Never did get back to the story. Got pretty busy the rest of the night. 

Winding down 

I think one of the hardest things is that to really get enough rest, there’s no real time for winding down. I just spent the past hour and a half feeding and pumping, it’s the middle of the night, and I need every ounce of sleep I can get. But I just spent the past hour and a half feeding and pumping. That was a lot of work. I was sitting, but god I was working! It feels like it’s time to relax, not sleep. But every moment I take to wind down is sleep I’m not getting. I have an hour and a half before I start again. Is there time to wind down? I guess I just did. 

Right and left

So I can’t remember if I mentioned I’ve been having a little trouble with this whole breastfeeding thing. So one thing I noticed is that I was pretty sure my right breast has just been totally sagging and not filling up. I just woke up from a quick nap and was laying there considering my breasts. My left is really a big juicy grapefruit and my right is a completely deflated balloon. 

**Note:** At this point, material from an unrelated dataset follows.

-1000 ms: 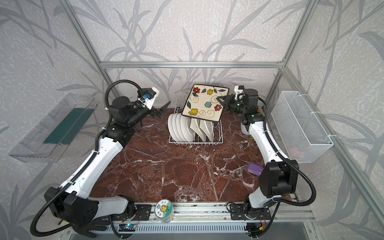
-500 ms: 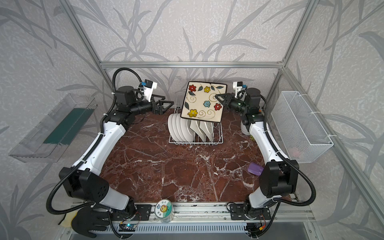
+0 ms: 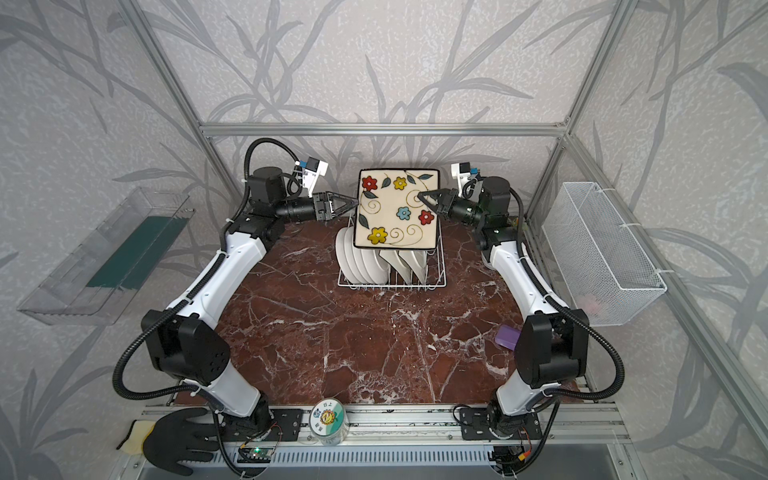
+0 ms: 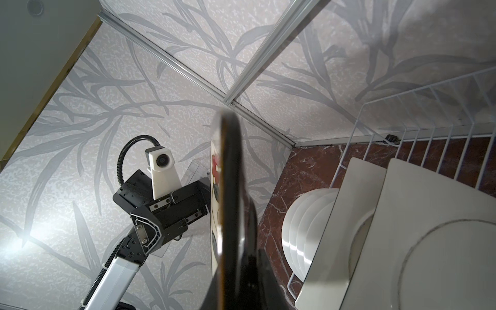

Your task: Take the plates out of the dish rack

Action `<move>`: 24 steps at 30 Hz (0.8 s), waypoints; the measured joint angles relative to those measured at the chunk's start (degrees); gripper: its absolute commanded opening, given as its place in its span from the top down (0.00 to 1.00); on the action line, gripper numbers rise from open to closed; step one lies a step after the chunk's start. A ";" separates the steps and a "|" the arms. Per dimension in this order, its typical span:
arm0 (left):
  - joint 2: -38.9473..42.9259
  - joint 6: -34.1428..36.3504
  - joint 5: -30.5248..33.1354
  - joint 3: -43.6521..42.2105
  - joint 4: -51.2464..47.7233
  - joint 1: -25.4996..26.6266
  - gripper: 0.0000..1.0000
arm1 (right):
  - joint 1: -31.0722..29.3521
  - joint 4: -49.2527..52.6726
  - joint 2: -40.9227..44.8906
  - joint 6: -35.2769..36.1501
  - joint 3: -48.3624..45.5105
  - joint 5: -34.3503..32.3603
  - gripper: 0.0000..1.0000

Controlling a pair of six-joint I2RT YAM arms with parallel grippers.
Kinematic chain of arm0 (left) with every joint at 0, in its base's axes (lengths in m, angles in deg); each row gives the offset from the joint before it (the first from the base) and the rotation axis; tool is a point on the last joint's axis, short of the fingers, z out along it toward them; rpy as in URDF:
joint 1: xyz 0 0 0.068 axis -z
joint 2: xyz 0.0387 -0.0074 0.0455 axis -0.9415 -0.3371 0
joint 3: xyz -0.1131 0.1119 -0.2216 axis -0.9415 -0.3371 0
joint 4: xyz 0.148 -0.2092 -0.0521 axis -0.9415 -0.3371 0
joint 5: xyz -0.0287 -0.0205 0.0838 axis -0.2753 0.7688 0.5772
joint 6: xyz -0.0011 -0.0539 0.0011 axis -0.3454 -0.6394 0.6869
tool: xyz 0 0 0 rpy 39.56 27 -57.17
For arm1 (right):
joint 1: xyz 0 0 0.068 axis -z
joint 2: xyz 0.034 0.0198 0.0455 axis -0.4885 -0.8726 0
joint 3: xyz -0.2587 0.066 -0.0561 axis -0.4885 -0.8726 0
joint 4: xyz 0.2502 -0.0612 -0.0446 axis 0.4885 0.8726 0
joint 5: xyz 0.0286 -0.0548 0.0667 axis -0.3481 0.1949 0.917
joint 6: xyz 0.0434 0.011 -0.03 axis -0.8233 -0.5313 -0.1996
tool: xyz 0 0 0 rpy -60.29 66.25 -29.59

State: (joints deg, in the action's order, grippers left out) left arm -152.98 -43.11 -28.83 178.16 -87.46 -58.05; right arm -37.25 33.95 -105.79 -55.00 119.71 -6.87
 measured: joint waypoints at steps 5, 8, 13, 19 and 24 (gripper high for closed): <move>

It was then I noticed I was sleeping on my left side, pregnancy pillow between my legs. It’s exactly how I’ve been sleeping for the past two months. I read on a midwives board that sleeping on your left gets your baby to have her back on the left side of your belly. Apparently if your baby is on the left, then it is much easier for her to shift to that coming out position during labor. I think that worked really well possibly. I’ll have to post about it later, now that I’ve actually had the baby and can evaluate what happened.  

Anyway I was on my left, I’ve been sleeping on my left for two months straight. I’m guessing that’s what happened with my breasts! 

Shall we experiment? I’ll let you know!